Demain, le propriétaire pourra exiger 1 800 euros, porté par la tension immobilière ambiante.
Trois facteurs accélèrent cette pression :
- Les investisseurs cherchent de la rentabilité locative face aux prix résidentiels élevés
- Les zones mixtes habitat-commerce deviennent des eldorados spéculatifs
- Les baux commerciaux arrivent à échéance dans des quartiers revalorisés
Le piège se referme sur les enseignes qui n’anticipent pas cette mécanique. Certaines découvriront la facture au moment du renouvellement.
Les enseignes qui risquent de payer le prix fort
Les commerces de proximité indépendants sont en première ligne. Épiceries, pressing, coiffeurs : leurs marges serrées ne supportent pas une explosion des charges fixes.
Un loyer qui augmente de 30 % peut signer l’arrêt de mort d’une activité pourtant viable.

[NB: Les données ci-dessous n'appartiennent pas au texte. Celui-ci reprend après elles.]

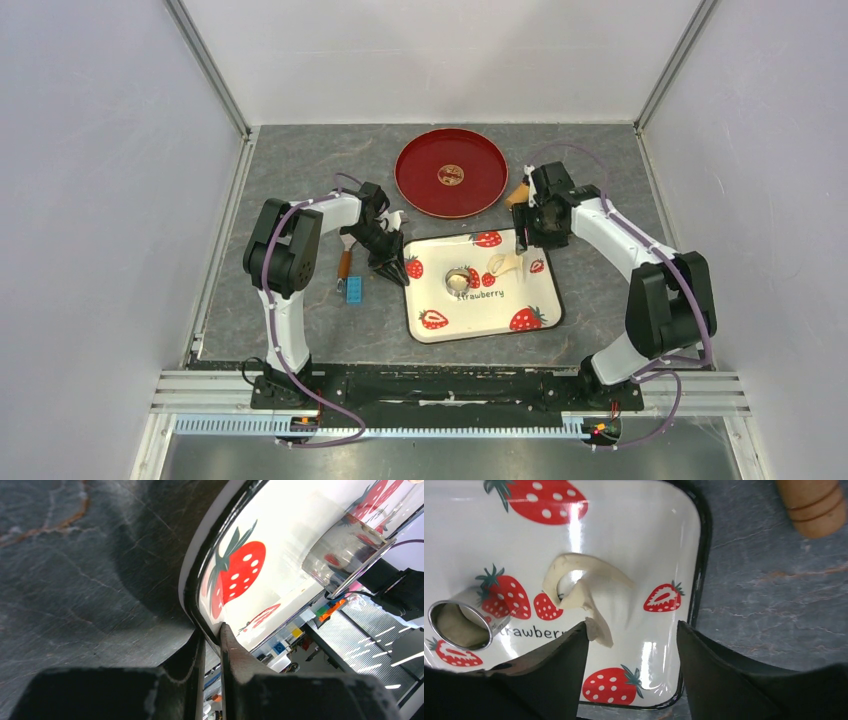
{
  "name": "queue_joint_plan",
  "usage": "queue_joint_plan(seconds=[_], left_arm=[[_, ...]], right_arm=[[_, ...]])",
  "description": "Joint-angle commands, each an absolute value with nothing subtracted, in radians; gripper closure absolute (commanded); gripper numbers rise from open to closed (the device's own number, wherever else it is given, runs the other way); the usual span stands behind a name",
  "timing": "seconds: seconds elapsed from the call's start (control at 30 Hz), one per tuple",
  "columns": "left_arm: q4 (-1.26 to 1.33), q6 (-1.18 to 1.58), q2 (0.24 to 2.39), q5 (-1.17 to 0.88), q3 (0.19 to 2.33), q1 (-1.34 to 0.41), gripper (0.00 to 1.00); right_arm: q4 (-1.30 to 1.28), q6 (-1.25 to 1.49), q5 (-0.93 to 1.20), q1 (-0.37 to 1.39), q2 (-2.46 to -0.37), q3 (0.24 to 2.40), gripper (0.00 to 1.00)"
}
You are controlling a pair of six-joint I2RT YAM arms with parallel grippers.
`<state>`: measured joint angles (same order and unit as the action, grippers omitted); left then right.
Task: Roll out the dumpling wrappers from the dough
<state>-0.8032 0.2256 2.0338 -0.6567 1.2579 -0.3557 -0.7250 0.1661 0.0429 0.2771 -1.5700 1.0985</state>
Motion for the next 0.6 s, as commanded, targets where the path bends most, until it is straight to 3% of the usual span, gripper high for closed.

Les franchises alimentaires et les enseignes de restauration rapide subissent aussi la pression. Leurs emplacements stratégiques, souvent en rez-de-chaussée d’immeubles recherchés, deviennent des proies pour les propriétaires opportunistes.
Les magasins spécialisés non-alimentaires complètent ce trio perdant. Librairies, boutiques de vêtements, magasins de sport : leur modèle repose sur un équilibre fragile entre flux clients et coûts fixes.
Une hausse brutale des loyers les pousse vers les zones périphériques, loin de leur clientèle historique.
Face à cette menace, une seule parade : renégocier son bail avant que la vague n’arrive. Les chiffres clés du commerce montrent que l’anticipation reste la meilleure arme. Attendre 2027 pourrait coûter bien plus cher qu’un avocat spécialisé aujourd’hui.